The input:
▬▬▬
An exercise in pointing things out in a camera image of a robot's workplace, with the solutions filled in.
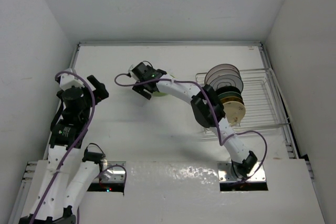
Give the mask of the black plate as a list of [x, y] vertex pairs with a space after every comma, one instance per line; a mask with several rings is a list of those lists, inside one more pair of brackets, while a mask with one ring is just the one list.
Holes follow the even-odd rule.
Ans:
[[216, 90], [217, 95], [220, 95], [226, 92], [235, 92], [235, 93], [241, 94], [241, 91], [235, 86], [224, 86]]

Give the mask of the beige patterned plate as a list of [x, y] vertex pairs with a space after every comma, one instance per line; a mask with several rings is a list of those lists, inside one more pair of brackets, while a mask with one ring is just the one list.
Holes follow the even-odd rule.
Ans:
[[231, 126], [240, 124], [246, 114], [245, 106], [238, 101], [224, 103], [224, 111]]

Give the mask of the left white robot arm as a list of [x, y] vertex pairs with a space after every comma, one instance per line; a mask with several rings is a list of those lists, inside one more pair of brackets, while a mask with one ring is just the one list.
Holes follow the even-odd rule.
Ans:
[[61, 105], [50, 125], [47, 167], [36, 201], [19, 223], [75, 223], [75, 212], [91, 182], [101, 171], [103, 154], [85, 154], [72, 181], [78, 158], [96, 105], [109, 93], [95, 76], [86, 79], [62, 71], [55, 76]]

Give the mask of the lime green plate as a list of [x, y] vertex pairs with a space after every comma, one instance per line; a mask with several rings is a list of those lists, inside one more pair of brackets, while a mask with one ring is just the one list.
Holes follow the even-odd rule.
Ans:
[[[161, 77], [161, 79], [174, 79], [174, 78], [175, 78], [175, 77], [174, 77], [173, 75], [171, 75], [171, 74], [165, 74], [165, 75], [163, 75], [163, 76]], [[160, 84], [160, 83], [162, 83], [162, 84], [168, 84], [167, 81], [159, 81], [156, 85], [158, 85], [158, 84]], [[154, 92], [152, 93], [152, 95], [153, 95], [154, 97], [164, 97], [164, 96], [167, 96], [168, 94], [167, 94], [167, 93], [164, 93], [164, 92], [161, 92], [161, 90], [158, 89], [158, 91], [154, 91]]]

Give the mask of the white plate red characters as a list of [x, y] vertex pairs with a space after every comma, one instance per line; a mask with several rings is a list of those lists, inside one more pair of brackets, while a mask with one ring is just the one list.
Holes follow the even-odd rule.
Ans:
[[205, 83], [209, 84], [217, 77], [224, 75], [234, 75], [240, 77], [240, 73], [234, 69], [230, 68], [212, 68], [205, 76]]

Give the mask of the yellow patterned plate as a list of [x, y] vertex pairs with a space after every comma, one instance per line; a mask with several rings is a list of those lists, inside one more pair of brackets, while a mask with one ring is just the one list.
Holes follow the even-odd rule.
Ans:
[[244, 105], [243, 99], [237, 96], [221, 97], [219, 100], [222, 104], [229, 103], [229, 102], [238, 102]]

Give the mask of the white plate teal emblem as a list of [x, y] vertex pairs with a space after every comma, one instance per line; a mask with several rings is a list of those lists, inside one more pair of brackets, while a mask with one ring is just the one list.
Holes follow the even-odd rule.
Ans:
[[242, 92], [244, 89], [244, 84], [241, 76], [235, 74], [213, 74], [207, 79], [206, 84], [213, 87], [214, 90], [218, 90], [219, 88], [228, 86], [235, 87], [240, 92]]

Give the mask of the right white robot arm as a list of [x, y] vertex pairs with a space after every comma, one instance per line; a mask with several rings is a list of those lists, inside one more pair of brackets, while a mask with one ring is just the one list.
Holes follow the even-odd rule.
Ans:
[[236, 175], [247, 179], [257, 163], [257, 156], [230, 127], [224, 106], [211, 86], [202, 87], [193, 81], [176, 80], [164, 70], [154, 69], [143, 62], [131, 66], [128, 75], [136, 80], [132, 89], [147, 99], [154, 92], [160, 92], [189, 104], [197, 123], [212, 130], [219, 144], [227, 149]]
▬▬▬
Work task: Retype the listing above exactly, pictures excluded.

The answer:
An exercise in pointing things out in a camera image of a robot's workplace, with the solutions filled in.
Give the mask of the black plate as a list of [x, y] vertex pairs with a space after every comma, one instance per line; a mask with several rings is a list of those lists, inside one more pair of brackets, while a mask with one ring is just the one list.
Holes follow the even-odd rule.
Ans:
[[216, 90], [217, 95], [220, 95], [226, 92], [235, 92], [235, 93], [241, 94], [241, 91], [235, 86], [224, 86]]

Give the mask of the beige patterned plate as a list of [x, y] vertex pairs with a space after every comma, one instance per line; a mask with several rings is a list of those lists, inside one more pair of brackets, while a mask with one ring is just the one list.
Holes follow the even-odd rule.
Ans:
[[231, 126], [240, 124], [246, 114], [245, 106], [238, 101], [224, 103], [224, 111]]

Give the mask of the left white robot arm as a list of [x, y] vertex pairs with a space after every comma, one instance per line; a mask with several rings is a list of those lists, inside one more pair of brackets, while a mask with one ring is just the one list.
Holes follow the even-odd rule.
Ans:
[[61, 105], [50, 125], [47, 167], [36, 201], [19, 223], [75, 223], [75, 212], [91, 182], [101, 171], [103, 154], [85, 154], [72, 181], [78, 158], [96, 105], [109, 93], [95, 76], [86, 79], [62, 71], [55, 76]]

Give the mask of the lime green plate as a list of [x, y] vertex pairs with a space after every comma, one instance per line; a mask with several rings is a list of those lists, inside one more pair of brackets, while a mask with one ring is just the one list.
Holes follow the even-odd rule.
Ans:
[[[161, 77], [161, 79], [174, 79], [174, 78], [175, 78], [175, 77], [174, 77], [173, 75], [171, 75], [171, 74], [165, 74], [165, 75], [163, 75], [163, 76]], [[160, 84], [160, 83], [162, 83], [162, 84], [168, 84], [167, 81], [159, 81], [156, 85], [158, 85], [158, 84]], [[154, 92], [152, 93], [152, 95], [153, 95], [154, 97], [164, 97], [164, 96], [167, 96], [168, 94], [167, 94], [167, 93], [164, 93], [164, 92], [161, 92], [161, 90], [158, 89], [158, 91], [154, 91]]]

Give the mask of the white plate red characters as a list of [x, y] vertex pairs with a space after every comma, one instance per line; a mask with several rings is a list of those lists, inside one more pair of brackets, while a mask with one ring is just the one list.
Holes follow the even-odd rule.
Ans:
[[205, 83], [209, 84], [217, 77], [224, 75], [234, 75], [240, 77], [240, 73], [234, 69], [230, 68], [212, 68], [205, 76]]

Give the mask of the yellow patterned plate as a list of [x, y] vertex pairs with a space after every comma, one instance per line; a mask with several rings is a list of those lists, inside one more pair of brackets, while a mask with one ring is just the one list.
Holes follow the even-odd rule.
Ans:
[[244, 105], [243, 99], [237, 96], [221, 97], [219, 100], [222, 104], [229, 103], [229, 102], [238, 102]]

Give the mask of the white plate teal emblem as a list of [x, y] vertex pairs with a space after every comma, one instance per line; a mask with several rings is a list of those lists, inside one more pair of brackets, while a mask with one ring is just the one list.
Holes follow the even-odd rule.
Ans:
[[242, 92], [244, 89], [244, 84], [241, 76], [235, 74], [213, 74], [207, 79], [206, 84], [213, 87], [214, 90], [218, 90], [219, 88], [228, 86], [235, 87], [240, 92]]

Give the mask of the right white robot arm as a list of [x, y] vertex pairs with a space after every comma, one instance per line; a mask with several rings is a list of those lists, inside one more pair of brackets, while a mask with one ring is just the one list.
Holes follow the even-odd rule.
Ans:
[[236, 175], [247, 179], [257, 163], [257, 156], [230, 127], [224, 106], [211, 86], [202, 87], [193, 81], [176, 80], [164, 70], [154, 69], [143, 62], [131, 66], [128, 75], [136, 80], [132, 89], [147, 99], [154, 92], [160, 92], [189, 104], [197, 123], [212, 130], [219, 144], [227, 149]]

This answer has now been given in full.